Peggy ancora non riesce a spiegare perché non ha attaccato per Stewart. Conosceva i suoi aguzzini da quando erano tutti bambini piccoli, e non li trovava minacciosi. Pensa che se avesse parlato a suo nome, altri bambini avrebbero potuto intervenire per fermare la presa in giro.,

© Damian King

Ma forse la cosa più sorprendente—e angosciante—per Peggy è che si considera una persona assertiva e morale, eppure quelle convinzioni non sono supportate dalla sua condotta sull’autobus.

“Penso che direi qualcosa ora, ma non lo so per certo”, ha detto. “Forse se vedessi qualcuno che viene picchiato e ucciso, starei lì.

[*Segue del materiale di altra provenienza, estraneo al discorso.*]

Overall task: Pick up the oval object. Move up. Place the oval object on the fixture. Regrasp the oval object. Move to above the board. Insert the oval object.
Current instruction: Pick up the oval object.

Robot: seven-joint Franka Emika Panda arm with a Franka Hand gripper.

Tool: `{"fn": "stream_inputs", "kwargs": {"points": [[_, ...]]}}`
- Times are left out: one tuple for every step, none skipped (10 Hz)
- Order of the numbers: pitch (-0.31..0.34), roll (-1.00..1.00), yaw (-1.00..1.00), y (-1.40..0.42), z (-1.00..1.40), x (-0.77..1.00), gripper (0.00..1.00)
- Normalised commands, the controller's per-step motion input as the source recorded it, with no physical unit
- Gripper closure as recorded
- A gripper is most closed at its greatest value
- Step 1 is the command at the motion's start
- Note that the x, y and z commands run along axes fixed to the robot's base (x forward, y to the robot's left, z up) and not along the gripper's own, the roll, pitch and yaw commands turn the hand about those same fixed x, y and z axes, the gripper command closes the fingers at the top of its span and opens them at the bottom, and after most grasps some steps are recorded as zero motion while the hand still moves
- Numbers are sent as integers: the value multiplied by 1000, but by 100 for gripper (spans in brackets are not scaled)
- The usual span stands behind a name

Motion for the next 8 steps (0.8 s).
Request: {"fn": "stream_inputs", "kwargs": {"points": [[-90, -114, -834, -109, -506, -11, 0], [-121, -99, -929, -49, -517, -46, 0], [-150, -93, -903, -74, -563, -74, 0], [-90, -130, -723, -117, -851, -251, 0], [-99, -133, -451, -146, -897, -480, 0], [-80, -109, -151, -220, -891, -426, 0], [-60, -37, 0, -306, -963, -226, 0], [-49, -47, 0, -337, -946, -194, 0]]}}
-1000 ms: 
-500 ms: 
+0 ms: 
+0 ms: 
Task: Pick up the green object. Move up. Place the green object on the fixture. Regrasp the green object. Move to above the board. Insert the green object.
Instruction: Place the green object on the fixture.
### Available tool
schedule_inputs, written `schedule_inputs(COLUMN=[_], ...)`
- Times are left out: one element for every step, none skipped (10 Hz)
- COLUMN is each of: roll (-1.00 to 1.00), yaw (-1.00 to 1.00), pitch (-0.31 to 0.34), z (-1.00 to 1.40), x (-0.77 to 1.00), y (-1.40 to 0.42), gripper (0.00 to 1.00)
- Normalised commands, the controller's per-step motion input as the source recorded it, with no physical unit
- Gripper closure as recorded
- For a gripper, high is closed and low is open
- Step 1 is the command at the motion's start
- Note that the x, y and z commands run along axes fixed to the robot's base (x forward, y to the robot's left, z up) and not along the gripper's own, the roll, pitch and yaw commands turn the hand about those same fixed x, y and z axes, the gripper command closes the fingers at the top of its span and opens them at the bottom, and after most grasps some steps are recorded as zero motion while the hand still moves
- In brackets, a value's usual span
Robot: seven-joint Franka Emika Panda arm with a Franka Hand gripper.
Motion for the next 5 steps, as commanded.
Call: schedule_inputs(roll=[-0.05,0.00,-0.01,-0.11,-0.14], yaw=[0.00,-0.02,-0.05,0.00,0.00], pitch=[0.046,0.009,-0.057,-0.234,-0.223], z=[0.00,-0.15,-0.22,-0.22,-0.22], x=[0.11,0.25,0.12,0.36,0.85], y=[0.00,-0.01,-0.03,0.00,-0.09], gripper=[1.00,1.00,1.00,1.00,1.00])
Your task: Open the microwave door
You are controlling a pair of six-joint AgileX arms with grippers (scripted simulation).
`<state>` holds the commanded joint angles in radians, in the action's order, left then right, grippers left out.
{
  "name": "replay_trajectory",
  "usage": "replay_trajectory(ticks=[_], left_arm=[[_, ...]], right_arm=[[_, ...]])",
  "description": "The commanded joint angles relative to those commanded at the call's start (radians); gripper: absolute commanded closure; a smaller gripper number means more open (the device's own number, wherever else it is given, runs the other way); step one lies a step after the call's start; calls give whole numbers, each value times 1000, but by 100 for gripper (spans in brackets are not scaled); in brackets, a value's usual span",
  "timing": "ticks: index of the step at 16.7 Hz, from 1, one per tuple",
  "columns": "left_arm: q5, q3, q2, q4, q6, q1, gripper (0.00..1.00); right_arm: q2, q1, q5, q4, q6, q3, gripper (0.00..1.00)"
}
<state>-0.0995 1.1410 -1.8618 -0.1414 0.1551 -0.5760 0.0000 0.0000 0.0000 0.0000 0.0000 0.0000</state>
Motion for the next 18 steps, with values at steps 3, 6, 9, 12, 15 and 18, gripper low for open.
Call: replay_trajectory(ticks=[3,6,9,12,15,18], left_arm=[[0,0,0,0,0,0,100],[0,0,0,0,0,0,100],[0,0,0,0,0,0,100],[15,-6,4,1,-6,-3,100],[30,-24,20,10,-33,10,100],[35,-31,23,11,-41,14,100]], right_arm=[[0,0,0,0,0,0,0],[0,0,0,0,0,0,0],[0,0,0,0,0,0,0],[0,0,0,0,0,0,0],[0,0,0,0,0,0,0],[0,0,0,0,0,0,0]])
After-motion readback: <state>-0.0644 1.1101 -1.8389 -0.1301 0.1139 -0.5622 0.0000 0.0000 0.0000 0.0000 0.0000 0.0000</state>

Questo mi preoccupa ancora.”

Molti di noi condividono la preoccupazione di Peggy., Ci siamo trovati tutti in situazioni simili: le volte in cui abbiamo visto qualcuno molestato per strada e non è intervenuto; quando abbiamo passato un’auto bloccata sul ciglio della strada, supponendo che un altro autista si fermasse per aiutare; anche quando abbiamo notato dei rifiuti sul marciapiede e li abbiamo lasciati a qualcun altro da prendere. Assistiamo a un problema, consideriamo una sorta di azione positiva, quindi rispondiamo facendo nothing nulla. Qualcosa ci trattiene. Restiamo astanti.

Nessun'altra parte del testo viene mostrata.